▶ **REQUIRED WORK**
Repeat, exactly and in full, the lines of the listing below, but without any pictures.

:: RECORDS FOR THIS EXERCISE ::

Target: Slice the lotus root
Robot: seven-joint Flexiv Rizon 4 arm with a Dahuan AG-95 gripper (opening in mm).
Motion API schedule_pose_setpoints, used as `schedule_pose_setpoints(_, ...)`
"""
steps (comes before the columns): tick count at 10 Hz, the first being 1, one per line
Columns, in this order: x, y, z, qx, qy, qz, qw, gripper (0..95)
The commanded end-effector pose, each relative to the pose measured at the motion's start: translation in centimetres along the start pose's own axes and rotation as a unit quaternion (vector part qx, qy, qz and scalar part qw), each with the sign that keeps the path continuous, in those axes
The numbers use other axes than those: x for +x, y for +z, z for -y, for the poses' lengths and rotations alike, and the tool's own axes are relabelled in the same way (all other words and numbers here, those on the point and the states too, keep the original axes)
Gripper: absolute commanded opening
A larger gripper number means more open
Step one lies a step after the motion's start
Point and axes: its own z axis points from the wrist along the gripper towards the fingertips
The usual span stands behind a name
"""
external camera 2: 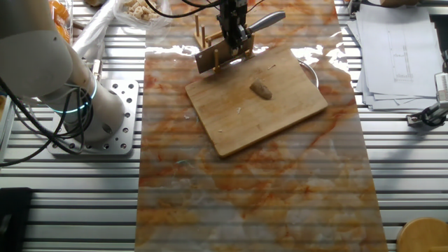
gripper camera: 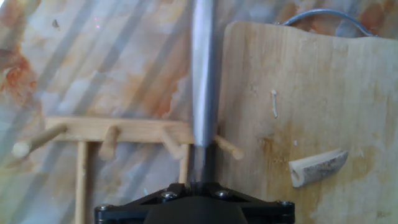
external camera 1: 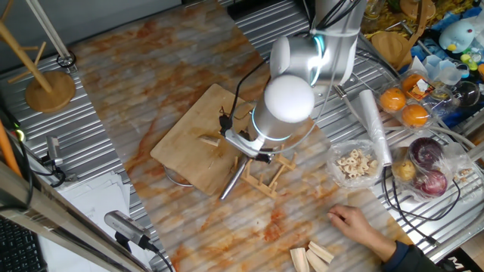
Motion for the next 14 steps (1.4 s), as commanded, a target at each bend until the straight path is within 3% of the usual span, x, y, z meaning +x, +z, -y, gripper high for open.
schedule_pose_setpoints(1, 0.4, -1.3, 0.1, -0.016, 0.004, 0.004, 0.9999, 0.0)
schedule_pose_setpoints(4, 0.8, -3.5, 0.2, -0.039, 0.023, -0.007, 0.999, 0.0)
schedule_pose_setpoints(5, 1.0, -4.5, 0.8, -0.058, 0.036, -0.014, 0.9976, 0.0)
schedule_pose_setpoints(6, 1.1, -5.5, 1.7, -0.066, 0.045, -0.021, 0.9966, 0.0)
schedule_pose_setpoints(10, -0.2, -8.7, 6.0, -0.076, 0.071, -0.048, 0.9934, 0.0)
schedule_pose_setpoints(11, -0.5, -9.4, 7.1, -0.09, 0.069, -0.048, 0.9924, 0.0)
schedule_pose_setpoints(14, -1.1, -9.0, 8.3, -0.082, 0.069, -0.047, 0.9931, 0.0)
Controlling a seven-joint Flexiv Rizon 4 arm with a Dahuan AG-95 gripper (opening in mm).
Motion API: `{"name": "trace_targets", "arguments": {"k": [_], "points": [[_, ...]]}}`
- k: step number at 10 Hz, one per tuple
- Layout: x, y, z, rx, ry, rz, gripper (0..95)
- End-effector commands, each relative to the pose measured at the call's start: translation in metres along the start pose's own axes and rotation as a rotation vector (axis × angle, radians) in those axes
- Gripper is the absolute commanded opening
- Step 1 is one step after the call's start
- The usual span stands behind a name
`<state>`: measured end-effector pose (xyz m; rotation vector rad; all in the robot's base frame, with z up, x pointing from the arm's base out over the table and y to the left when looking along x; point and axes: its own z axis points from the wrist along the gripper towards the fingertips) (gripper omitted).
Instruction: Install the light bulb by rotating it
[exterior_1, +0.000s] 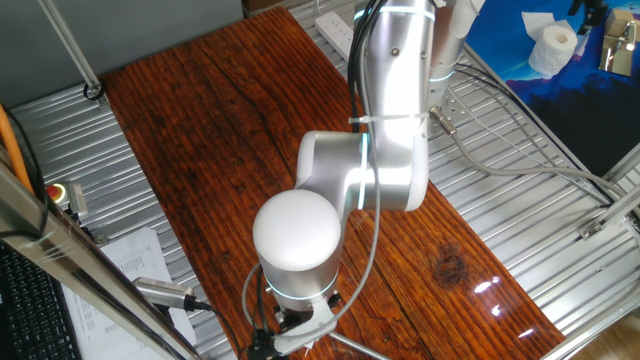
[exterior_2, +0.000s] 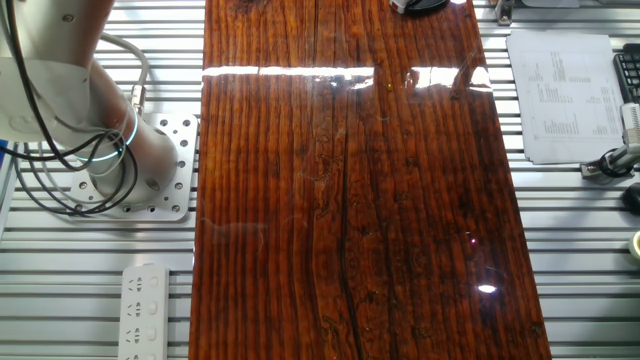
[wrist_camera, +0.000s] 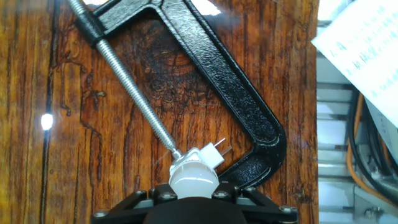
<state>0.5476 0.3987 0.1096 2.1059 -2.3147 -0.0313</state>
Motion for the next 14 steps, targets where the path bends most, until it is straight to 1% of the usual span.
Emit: {"name": "trace_targets", "arguments": {"k": [1, 2, 3, 5, 6, 7, 8, 10, 13, 14], "points": [[-0.0001, -0.0011, 0.0003, 0.003, -0.002, 0.126, 0.0], [-0.0001, -0.0011, 0.0003, 0.002, -0.002, 0.145, 0.0], [0.0000, -0.0011, 0.0004, 0.000, -0.002, 0.251, 0.0], [0.0000, -0.0011, 0.0004, -0.002, 0.000, 0.328, 0.0], [0.0000, -0.0011, 0.0005, -0.006, 0.000, 0.427, 0.0], [0.0001, -0.0011, 0.0005, -0.006, 0.000, 0.454, 0.0], [0.0001, -0.0011, 0.0004, -0.007, 0.000, 0.590, 0.0], [0.0001, -0.0011, 0.0004, -0.015, 0.004, 0.681, 0.0], [-0.0002, -0.0007, -0.0008, -0.016, 0.015, 0.764, 0.0], [-0.0003, -0.0005, -0.0013, -0.016, 0.015, 0.806, 0.0]]}}
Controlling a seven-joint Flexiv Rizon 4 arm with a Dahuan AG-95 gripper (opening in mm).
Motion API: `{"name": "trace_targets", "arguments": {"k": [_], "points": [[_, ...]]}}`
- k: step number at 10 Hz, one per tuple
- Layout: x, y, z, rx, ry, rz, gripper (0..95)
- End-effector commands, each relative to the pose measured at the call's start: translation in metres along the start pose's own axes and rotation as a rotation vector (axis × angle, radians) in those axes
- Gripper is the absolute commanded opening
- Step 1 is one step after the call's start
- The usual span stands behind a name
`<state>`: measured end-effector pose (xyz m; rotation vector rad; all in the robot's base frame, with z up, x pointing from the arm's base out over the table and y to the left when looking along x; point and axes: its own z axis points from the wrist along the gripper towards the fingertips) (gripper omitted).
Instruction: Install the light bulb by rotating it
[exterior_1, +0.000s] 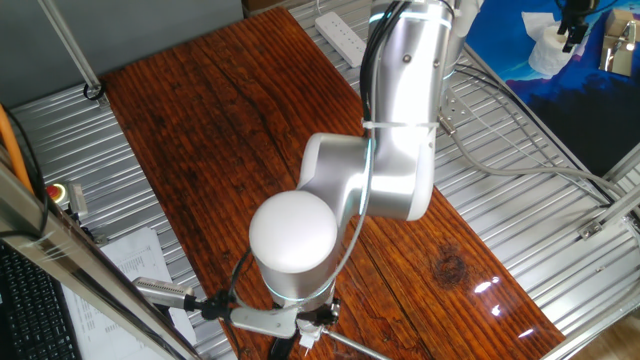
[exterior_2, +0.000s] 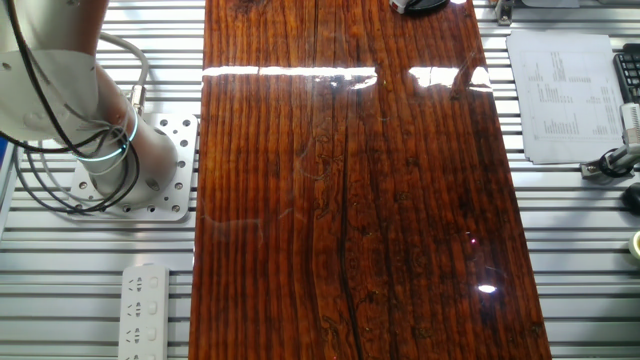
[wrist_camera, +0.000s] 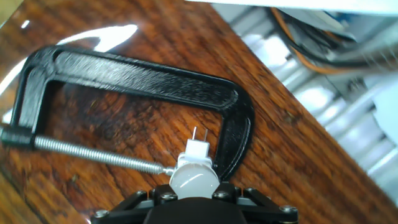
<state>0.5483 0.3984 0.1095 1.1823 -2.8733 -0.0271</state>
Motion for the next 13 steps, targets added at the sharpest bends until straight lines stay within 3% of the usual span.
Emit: {"name": "trace_targets", "arguments": {"k": [1, 13], "points": [[-0.0002, 0.0005, -0.0013, -0.002, 0.004, 0.148, 0.0], [0.0000, 0.0005, -0.0011, -0.001, 0.004, 0.572, 0.0]]}}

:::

▶ **COMPLETED EXERCISE**
Target: Slice the lotus root
Robot: seven-joint Flexiv Rizon 4 arm with a Dahuan AG-95 gripper (opening in mm).
Motion API schedule_pose_setpoints, used as `schedule_pose_setpoints(_, ...)`
"""
steps (comes before the columns): tick count at 10 Hz, the first being 1, one per line
Columns, in this order: x, y, z, qx, qy, qz, qw, gripper (0..95)
The commanded end-effector pose, each relative to the pose measured at the motion's start: translation in centimetres along the start pose's own axes and rotation as a unit quaternion (vector part qx, qy, qz and scalar part qw), each with the sign that keeps the path continuous, in those axes
The numbers use other axes than those: x for +x, y for +z, z for -y, for the poses' lengths and rotations alike, and the tool's own axes are relabelled in the same way (all other words and numbers here, those on the point and the states too, keep the original axes)
Gripper: absolute commanded opening
A larger gripper number means more open
Step one lies a step after the motion's start
Point and axes: its own z axis points from the wrist along the gripper towards the fingertips
The usual span stands behind a name
"""
external camera 2: 
gripper camera: 
external camera 1: 
Motion for the next 14 steps (1.4 s), as commanded, a target at each bend until the straight path is within 3% of the usual span, x, y, z meaning +x, +z, -y, gripper high for open.
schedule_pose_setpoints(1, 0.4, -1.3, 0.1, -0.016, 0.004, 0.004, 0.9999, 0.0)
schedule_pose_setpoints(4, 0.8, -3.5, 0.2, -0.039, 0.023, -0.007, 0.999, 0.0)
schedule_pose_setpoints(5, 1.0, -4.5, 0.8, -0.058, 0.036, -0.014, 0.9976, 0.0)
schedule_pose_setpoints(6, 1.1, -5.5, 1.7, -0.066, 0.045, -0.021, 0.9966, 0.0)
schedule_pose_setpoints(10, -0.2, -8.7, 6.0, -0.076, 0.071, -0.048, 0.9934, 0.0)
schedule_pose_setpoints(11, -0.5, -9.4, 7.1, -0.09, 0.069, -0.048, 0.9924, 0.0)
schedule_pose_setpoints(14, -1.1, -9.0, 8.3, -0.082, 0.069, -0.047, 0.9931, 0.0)
Controlling a seven-joint Flexiv Rizon 4 arm with a Dahuan AG-95 gripper (opening in mm).
Motion API: `{"name": "trace_targets", "arguments": {"k": [_], "points": [[_, ...]]}}`
- k: step number at 10 Hz, one per tuple
- Layout: x, y, z, rx, ry, rz, gripper (0..95)
- End-effector commands, each relative to the pose measured at the call's start: translation in metres along the start pose's own axes and rotation as a rotation vector (axis × angle, radians) in those axes
- Gripper is the absolute commanded opening
- Step 1 is one step after the call's start
- The usual span stands behind a name
`<state>`: measured end-effector pose (xyz m; rotation vector rad; all in the robot's base frame, with z up, x pointing from the arm's base out over the table and y to the left when looking along x; point and axes: its own z axis points from the wrist along the gripper towards the fingertips) (gripper omitted).
Instruction: Install the light bulb by rotating it
[exterior_1, +0.000s] 
[exterior_2, +0.000s] 
[wrist_camera, +0.000s] 
<state>0.5476 0.3987 0.1096 2.1059 -2.3147 -0.0313</state>
Motion for the next 14 steps, targets where the path bends most, until it is straight to 1% of the usual span.
Emit: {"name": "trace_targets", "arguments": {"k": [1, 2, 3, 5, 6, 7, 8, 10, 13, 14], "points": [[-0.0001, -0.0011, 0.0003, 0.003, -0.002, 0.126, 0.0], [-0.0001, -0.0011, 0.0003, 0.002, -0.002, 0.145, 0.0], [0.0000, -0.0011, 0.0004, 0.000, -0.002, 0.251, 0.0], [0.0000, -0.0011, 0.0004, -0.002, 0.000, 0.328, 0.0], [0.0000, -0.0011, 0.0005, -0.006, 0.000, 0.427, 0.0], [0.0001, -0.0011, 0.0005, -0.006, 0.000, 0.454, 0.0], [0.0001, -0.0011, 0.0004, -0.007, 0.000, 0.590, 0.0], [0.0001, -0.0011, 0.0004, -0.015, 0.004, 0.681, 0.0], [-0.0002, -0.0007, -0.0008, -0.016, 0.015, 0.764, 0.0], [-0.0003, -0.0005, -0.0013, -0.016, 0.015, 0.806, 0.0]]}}
Controlling a seven-joint Flexiv Rizon 4 arm with a Dahuan AG-95 gripper (opening in mm).
Motion API: `{"name": "trace_targets", "arguments": {"k": [_], "points": [[_, ...]]}}`
- k: step number at 10 Hz, one per tuple
- Layout: x, y, z, rx, ry, rz, gripper (0..95)
- End-effector commands, each relative to the pose measured at the call's start: translation in metres along the start pose's own axes and rotation as a rotation vector (axis × angle, radians) in those axes
- Gripper is the absolute commanded opening
- Step 1 is one step after the call's start
- The usual span stands behind a name
`<state>`: measured end-effector pose (xyz m; rotation vector rad; all in the robot's base frame, with z up, x pointing from the arm's base out over the table and y to the left when looking along x; point and axes: its own z axis points from the wrist along the gripper towards the fingertips) (gripper omitted).
Instruction: Install the light bulb by rotating it
[exterior_1, +0.000s] 
[exterior_2, +0.000s] 
[wrist_camera, +0.000s] 
<state>0.5483 0.3984 0.1095 1.1823 -2.8733 -0.0271</state>
Motion for the next 13 steps, targets added at the sharpest bends until straight lines stay within 3% of the usual span.
Emit: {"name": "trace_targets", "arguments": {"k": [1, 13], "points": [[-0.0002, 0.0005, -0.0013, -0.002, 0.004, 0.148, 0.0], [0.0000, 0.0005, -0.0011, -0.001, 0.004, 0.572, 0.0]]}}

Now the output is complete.